I have developed an application that must be presented on exhibition as advertising. I want it to look more sexy! What tricks do you know that enhance the appearance of your applications?
What are the best design effects the developer can use for its application? I am speaking about: glowing, shadows, maybe forms of buttons, beautiful animation of splash screens and so on.
What is YOUR favourite effect?
If you have no feeling for what looks good, then don't try magic tricks like glowing shadows or sparky gradients, it will only look like some awkward app from the late 90s. Like Chris said, effects can ruin an application as quickly as it can make one.

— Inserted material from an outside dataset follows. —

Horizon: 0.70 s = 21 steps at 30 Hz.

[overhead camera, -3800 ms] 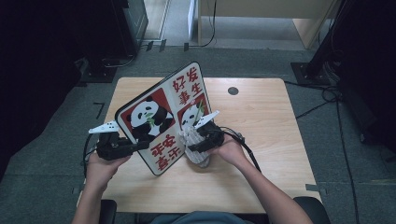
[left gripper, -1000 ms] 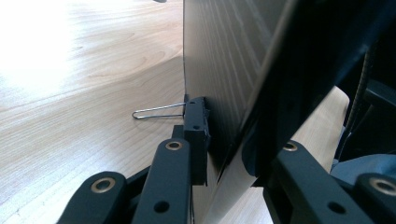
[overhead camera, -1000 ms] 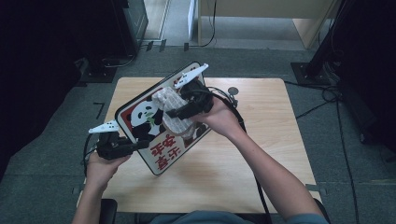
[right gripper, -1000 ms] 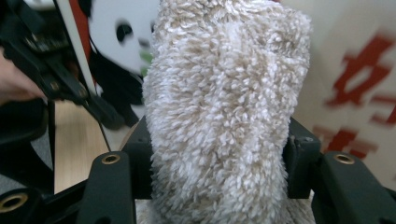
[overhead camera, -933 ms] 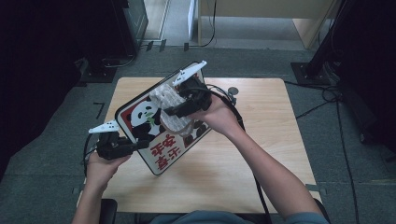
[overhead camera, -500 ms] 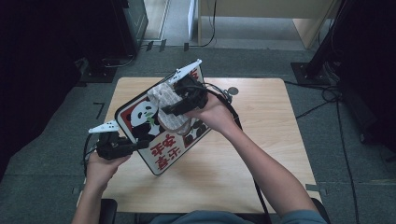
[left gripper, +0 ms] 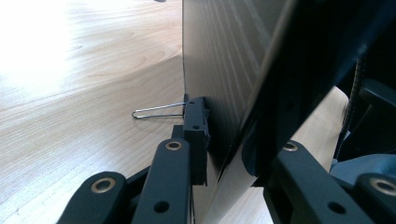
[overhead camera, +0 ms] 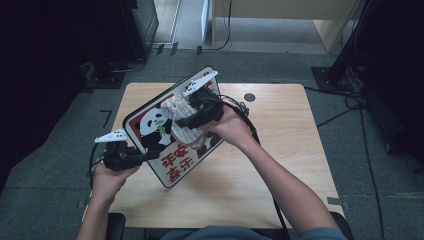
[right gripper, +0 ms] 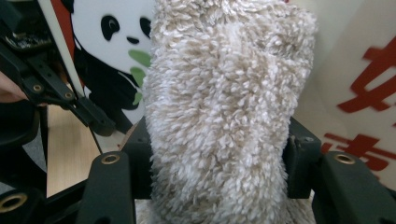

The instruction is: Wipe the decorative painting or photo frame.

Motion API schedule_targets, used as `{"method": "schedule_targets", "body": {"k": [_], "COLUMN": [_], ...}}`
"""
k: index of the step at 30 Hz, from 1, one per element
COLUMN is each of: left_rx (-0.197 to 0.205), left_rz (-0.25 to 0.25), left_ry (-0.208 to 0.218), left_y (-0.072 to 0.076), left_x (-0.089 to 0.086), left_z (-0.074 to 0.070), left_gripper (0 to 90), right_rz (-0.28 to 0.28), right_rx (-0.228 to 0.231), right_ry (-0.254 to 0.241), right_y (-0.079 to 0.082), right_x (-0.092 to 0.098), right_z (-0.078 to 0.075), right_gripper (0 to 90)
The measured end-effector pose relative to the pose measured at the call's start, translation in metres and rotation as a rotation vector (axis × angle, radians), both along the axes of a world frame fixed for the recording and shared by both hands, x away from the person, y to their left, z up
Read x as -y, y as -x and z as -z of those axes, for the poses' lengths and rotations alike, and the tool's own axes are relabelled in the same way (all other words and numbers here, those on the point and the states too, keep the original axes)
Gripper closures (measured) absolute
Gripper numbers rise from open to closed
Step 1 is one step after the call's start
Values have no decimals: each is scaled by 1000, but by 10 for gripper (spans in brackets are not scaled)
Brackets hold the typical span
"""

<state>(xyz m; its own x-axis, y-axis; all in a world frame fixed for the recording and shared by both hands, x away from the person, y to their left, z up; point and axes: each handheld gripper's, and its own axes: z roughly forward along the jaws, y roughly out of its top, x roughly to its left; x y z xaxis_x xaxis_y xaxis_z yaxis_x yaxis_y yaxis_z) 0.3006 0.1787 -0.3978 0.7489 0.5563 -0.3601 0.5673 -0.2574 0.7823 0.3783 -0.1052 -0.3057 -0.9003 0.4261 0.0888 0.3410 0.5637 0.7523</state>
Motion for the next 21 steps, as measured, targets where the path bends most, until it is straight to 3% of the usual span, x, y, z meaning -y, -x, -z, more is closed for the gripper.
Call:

There is no silver bullet for good design, the best tip for someone totally lost is: Less is more. Especially when it comes to colors, avoid using many different colors.

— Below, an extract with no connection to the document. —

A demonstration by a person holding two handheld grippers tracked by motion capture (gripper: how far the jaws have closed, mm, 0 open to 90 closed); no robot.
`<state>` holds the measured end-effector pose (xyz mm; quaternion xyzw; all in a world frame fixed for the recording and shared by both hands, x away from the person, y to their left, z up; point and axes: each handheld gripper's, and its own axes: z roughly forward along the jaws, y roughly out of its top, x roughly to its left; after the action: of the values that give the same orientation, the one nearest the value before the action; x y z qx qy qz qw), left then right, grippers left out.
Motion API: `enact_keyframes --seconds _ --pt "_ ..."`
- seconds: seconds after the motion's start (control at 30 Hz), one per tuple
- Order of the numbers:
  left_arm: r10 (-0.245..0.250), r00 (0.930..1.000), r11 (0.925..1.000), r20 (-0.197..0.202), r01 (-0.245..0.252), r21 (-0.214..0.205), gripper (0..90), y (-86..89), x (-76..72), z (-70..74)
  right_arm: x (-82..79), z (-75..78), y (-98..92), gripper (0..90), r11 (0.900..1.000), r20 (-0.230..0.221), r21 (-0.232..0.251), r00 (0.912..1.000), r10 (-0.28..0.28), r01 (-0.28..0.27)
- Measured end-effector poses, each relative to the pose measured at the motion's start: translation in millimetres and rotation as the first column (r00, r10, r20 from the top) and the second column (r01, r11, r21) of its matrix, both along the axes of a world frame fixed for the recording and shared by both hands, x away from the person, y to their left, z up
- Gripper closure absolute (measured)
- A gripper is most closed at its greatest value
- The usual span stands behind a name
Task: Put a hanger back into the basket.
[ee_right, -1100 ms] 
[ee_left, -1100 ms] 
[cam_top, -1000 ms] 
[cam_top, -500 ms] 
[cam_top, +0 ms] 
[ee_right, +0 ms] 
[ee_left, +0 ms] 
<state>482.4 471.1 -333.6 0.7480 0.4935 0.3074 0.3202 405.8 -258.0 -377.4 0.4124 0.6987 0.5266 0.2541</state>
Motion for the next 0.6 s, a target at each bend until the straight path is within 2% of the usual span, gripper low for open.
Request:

Look on other good looking apps (Photoshop CS4, Adobe Reader 9, OSX Preview, etc etc) they are actually really clean.
If you really want to use some wpf-powers an easy trick is opacity transitions, just keep all animations short (max 0.2 seconds). And for moving animations make sure to use acceleration and deceleration, otherwise the animation will look really weird.
In terms of enhancing your app, here are some things I personally like:
Dropshadow ... Creates the effect of depth on your application, ensure a global lighting direction otherwise, it is difficult to maintain a good general effect.

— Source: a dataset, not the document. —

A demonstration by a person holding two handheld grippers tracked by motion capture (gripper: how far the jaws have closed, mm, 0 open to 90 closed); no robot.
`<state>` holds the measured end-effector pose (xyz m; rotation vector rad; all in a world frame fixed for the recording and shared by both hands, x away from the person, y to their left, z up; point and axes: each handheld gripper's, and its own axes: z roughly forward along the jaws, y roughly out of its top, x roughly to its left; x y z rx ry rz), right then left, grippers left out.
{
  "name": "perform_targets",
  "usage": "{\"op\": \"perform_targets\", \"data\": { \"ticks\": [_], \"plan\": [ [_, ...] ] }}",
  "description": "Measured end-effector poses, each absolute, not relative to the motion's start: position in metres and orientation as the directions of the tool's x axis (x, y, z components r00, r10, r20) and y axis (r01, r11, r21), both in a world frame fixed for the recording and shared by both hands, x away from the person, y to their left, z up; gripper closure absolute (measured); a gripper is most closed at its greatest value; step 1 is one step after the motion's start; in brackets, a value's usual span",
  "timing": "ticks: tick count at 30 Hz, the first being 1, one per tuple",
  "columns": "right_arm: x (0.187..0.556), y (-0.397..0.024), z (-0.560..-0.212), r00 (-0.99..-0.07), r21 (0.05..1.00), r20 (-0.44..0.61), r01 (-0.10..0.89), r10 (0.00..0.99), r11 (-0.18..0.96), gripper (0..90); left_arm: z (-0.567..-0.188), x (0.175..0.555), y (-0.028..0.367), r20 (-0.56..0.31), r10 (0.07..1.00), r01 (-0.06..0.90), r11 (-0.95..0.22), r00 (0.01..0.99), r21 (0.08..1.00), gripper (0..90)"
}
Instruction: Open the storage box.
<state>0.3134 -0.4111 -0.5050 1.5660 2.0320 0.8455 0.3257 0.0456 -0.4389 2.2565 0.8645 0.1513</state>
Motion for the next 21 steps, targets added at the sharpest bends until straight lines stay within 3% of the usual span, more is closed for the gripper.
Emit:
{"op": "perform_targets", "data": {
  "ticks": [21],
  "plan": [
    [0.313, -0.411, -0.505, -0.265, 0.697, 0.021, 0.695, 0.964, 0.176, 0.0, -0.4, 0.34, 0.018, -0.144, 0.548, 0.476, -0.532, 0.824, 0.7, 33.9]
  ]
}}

Scaling ... When transitioning from one state to another, the use of scaling draws attention to the control/screen
Easing ... Whenever there is movement in the screen, the movement should be eased from start to finish.
Shine ... For rollovers, I like a subtle shine to a control, this can be achieved by moving a subtle gradient across the control.
These are just a few effects ... I think it's import to note that effects can ruin an app as quickly as it can make one, so you want to make sure that the effects you use compliment your application.
From a UX perspective, my advice is that any interaction from the user should be exaggerated. For example, rollover effects, highlighting click interactions, etc.
So in conclusion:
Use effects to highlight user interaction
Ensure that effects are used in appropriate places
Keep the effects subtle
Avoid excessive use of effects
Hope that helps!
I found the following examples:
Vista Buttons:
Innerglows:
Glass Buttons:
The only one I really use for the moment is the Bitmap DropShadow and I do not use it that much just a little shadow. The example below is too much for me. I would reduce the ShadowDepth and the opacity.
(source: microsoft.com)
But the trick is too not use them too much and to use them with consistence. Do not change your effect style over and over all around your application. Otherwise, it will be hard to take it seriously.
I prefer my effects to be subtle. Some nice, quick, smooth fade in/fade out/glow effects can add a lot of style. If you're going to do bigger animation style effects, splined animations (rather than linear) usually look a little nicer.
Don't over-do it though. If you add too much, your application is going to become frustrating to the users that just want to get the task done.
Specific effects should be taylored to match the concept of the site. Care should be taken that effects do not get in the way of use, and do not have an overkill such that they have a significant impact on performance.
Try to give your visitors something, rather than hitting them with something.
Tasteful subtle effects can often be more dramatic than glaring bursts of over activity.
A site for an attorney for instance should be clear and more bland than one for say a games site which can get quite expressive and still be acceptable.
On color:
The correct mix of color will go a long way to improve appearance with minimal negative impact on use, just use care in different shades of a color group. Try not to have a tan wording on top of a different shade of light brown background for instance, it might degrade the ability to read the text.
I would try to stay away from a mix of colors from opposite sides of the color wheel or a mix of cool and warm colors on the same page.
Personally, I would reserve the neon colors for entertainment related things or where the time you expect visitors to stay is limited.
Often when you are trying to advertise a product or service, less is more.